Quote the entries below from the line with "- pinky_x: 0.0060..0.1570" through the line with "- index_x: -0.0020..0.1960", both ends included, and only those lines.

· · · · ·

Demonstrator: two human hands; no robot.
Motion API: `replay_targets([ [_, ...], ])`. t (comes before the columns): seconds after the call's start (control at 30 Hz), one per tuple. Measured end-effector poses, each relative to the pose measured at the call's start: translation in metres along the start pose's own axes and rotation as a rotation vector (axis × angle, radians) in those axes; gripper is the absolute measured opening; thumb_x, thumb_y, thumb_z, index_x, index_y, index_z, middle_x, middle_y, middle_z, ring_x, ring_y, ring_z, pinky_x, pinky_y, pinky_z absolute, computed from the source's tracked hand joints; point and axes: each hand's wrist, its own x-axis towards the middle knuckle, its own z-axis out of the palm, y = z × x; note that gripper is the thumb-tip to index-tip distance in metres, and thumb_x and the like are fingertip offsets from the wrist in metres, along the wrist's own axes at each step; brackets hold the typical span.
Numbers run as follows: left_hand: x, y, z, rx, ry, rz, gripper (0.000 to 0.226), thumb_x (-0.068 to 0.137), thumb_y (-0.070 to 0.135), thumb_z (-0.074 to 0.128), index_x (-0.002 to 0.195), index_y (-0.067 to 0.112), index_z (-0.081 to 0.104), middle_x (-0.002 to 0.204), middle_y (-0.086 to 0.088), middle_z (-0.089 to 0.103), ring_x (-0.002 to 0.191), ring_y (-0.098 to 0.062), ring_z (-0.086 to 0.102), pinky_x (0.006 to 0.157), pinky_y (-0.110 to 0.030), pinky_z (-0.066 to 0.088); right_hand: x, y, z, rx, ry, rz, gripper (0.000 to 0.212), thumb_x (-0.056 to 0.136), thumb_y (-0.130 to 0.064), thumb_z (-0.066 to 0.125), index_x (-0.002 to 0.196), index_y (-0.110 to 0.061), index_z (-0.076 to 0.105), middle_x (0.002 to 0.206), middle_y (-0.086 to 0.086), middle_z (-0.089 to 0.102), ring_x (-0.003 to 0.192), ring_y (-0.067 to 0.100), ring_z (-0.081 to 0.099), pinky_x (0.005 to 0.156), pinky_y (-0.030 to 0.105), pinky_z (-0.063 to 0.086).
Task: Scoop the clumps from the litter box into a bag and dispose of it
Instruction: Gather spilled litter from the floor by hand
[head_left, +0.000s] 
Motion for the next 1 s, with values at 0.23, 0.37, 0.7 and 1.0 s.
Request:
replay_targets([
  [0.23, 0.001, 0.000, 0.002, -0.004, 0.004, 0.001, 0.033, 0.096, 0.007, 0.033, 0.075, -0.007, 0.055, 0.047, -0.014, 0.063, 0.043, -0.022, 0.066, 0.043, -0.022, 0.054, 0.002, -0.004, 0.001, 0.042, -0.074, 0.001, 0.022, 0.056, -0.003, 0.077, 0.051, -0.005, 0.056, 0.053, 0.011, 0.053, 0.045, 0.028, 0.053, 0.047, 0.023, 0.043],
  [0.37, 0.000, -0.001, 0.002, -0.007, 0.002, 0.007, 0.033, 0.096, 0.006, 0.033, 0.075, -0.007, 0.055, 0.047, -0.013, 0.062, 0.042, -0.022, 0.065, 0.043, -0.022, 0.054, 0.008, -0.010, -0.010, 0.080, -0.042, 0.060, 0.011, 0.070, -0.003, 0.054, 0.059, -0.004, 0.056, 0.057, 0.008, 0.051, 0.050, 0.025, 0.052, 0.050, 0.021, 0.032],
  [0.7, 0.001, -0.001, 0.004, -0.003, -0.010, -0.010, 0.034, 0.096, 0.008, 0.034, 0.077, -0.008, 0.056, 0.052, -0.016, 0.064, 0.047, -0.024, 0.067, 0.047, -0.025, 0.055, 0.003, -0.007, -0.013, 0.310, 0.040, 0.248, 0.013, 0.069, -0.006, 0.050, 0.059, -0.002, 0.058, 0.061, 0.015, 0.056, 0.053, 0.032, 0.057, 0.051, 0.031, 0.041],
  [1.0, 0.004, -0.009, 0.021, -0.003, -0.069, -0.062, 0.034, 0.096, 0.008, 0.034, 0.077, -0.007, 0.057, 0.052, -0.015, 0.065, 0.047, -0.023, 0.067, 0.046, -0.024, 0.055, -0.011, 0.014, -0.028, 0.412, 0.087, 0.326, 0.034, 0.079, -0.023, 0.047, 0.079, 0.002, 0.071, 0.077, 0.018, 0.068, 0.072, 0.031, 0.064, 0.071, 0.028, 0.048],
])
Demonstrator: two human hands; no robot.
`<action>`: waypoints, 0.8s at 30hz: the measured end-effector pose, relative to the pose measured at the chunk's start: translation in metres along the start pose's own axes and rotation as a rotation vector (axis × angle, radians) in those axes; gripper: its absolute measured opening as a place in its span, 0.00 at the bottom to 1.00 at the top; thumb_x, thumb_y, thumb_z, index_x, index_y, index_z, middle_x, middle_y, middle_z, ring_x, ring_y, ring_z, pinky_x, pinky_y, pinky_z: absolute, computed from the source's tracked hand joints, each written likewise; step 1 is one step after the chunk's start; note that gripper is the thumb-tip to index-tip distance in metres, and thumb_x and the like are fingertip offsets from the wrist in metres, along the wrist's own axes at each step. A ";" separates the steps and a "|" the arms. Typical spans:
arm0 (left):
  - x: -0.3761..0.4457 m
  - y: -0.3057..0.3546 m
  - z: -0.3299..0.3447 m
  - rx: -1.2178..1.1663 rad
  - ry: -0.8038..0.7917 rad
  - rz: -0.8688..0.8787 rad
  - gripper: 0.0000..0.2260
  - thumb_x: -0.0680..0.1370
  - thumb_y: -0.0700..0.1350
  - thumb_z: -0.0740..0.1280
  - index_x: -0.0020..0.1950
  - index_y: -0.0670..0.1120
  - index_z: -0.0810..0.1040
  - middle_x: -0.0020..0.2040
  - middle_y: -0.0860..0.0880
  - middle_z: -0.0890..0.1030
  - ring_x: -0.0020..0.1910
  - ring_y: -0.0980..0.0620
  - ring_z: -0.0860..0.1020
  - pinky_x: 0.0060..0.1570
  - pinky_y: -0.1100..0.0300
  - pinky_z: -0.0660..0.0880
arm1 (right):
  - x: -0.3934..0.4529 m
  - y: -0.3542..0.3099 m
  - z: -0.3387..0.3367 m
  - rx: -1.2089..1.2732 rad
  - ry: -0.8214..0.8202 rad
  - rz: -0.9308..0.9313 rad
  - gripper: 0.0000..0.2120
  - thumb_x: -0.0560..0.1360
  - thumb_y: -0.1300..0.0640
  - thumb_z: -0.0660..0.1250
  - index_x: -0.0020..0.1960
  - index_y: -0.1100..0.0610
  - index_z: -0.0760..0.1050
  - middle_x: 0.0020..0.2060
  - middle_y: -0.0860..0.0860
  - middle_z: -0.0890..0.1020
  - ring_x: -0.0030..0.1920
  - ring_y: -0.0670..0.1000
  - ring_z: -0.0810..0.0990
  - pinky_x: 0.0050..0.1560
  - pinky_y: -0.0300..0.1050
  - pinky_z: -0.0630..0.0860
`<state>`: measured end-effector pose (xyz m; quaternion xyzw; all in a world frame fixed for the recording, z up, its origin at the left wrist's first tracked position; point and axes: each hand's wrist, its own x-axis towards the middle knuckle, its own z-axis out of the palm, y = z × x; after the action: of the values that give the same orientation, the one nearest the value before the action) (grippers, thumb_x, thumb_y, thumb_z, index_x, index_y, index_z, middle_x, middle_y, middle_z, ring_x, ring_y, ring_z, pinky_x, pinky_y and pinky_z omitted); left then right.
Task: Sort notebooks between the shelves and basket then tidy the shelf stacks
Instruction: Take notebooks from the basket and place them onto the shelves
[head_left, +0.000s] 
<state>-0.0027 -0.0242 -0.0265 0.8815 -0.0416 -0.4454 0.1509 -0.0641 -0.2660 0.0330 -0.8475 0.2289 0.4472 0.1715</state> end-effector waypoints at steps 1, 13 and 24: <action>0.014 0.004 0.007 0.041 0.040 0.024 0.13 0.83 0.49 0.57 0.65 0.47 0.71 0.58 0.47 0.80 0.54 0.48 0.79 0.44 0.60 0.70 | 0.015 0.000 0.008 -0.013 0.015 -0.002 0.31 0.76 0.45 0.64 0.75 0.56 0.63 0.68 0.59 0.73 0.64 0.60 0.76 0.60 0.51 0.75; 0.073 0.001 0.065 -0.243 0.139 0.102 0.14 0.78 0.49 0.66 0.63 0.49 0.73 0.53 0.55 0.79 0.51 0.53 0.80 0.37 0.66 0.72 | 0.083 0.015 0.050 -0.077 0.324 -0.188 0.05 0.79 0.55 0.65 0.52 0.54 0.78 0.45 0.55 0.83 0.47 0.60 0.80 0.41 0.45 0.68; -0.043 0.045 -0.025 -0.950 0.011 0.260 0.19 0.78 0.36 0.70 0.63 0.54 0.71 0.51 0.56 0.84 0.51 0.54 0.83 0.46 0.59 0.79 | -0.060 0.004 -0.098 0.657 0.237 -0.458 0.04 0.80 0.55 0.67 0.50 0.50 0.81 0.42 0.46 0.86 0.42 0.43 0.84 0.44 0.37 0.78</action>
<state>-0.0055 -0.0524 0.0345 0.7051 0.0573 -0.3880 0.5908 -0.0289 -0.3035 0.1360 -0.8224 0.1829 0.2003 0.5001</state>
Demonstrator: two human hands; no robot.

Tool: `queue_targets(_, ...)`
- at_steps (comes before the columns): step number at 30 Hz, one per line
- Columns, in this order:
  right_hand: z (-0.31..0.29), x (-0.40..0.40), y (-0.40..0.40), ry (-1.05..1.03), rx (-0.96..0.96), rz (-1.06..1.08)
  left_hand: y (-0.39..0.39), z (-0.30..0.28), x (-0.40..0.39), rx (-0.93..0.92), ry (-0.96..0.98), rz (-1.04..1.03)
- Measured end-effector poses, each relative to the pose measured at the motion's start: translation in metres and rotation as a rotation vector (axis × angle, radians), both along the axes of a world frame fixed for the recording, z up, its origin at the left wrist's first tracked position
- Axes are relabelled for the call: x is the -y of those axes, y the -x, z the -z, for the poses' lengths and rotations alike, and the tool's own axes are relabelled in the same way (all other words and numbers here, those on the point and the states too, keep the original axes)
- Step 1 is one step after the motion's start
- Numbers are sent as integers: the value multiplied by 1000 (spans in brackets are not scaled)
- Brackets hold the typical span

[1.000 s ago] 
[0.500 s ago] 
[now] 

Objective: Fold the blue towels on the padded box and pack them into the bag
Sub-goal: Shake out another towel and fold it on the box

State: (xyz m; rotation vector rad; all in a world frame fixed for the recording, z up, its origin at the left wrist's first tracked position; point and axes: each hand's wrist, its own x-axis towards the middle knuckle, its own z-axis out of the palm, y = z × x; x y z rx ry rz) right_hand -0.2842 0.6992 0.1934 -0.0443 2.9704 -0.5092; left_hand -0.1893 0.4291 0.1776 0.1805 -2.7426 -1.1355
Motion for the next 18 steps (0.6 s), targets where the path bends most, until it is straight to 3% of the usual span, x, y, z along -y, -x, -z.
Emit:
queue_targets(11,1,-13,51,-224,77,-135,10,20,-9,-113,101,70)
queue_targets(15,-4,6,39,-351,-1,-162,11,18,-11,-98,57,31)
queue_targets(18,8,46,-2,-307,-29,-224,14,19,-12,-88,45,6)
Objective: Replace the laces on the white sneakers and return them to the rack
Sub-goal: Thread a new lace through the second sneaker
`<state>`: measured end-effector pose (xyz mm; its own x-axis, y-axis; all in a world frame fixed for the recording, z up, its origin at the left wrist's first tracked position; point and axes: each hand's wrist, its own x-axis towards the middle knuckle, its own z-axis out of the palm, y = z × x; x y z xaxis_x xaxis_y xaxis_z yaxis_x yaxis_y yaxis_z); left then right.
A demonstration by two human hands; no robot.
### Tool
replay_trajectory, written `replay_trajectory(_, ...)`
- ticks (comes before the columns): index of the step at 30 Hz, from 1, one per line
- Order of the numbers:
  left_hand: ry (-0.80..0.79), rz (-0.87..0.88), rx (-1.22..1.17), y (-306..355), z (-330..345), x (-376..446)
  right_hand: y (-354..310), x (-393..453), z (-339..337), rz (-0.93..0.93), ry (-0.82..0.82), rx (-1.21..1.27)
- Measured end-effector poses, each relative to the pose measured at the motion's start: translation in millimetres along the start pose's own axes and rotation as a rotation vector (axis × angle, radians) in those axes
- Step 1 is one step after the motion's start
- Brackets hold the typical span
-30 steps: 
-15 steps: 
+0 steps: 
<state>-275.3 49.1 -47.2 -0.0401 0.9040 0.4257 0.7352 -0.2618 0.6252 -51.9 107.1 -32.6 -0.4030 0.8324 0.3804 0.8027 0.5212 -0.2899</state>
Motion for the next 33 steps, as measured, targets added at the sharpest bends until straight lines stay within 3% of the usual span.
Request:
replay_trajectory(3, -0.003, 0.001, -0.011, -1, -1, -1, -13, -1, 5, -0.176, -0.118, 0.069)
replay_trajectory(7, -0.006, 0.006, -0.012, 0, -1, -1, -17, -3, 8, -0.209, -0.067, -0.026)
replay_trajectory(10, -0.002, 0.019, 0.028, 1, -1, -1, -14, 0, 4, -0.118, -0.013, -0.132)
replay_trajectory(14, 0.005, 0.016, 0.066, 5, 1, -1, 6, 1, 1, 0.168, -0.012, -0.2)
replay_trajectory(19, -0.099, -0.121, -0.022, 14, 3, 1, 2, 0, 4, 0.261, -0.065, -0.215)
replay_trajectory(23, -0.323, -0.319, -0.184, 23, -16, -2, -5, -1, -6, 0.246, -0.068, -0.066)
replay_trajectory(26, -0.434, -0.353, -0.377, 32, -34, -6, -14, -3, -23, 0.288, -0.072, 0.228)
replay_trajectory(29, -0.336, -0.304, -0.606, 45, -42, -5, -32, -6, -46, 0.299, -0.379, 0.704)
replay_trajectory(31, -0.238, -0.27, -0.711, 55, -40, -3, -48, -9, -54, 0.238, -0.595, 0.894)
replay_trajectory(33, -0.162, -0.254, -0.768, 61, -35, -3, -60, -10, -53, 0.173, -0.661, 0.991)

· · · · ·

* _Task output_:
  - pinky_x: 0.0060..0.1570
  - pinky_y: -0.1100..0.0300
  - pinky_z: -0.0660..0.0880
arm1 (right):
  - x: -0.3934..0.4529 m
  - y: -0.3542..0.3099 m
  - z: -0.3387..0.3367 m
  - rx: -1.2089..1.2732 rad
  - ry: -0.8214..0.8202 rad
  - rz: -0.9308..0.9313 rad
  - gripper: 0.0000..0.2120
  - thumb_x: -0.0560..0.1360
  - thumb_y: -0.1300..0.0640
  - thumb_z: -0.0660..0.1250
  - index_x: -0.0020..0.1960

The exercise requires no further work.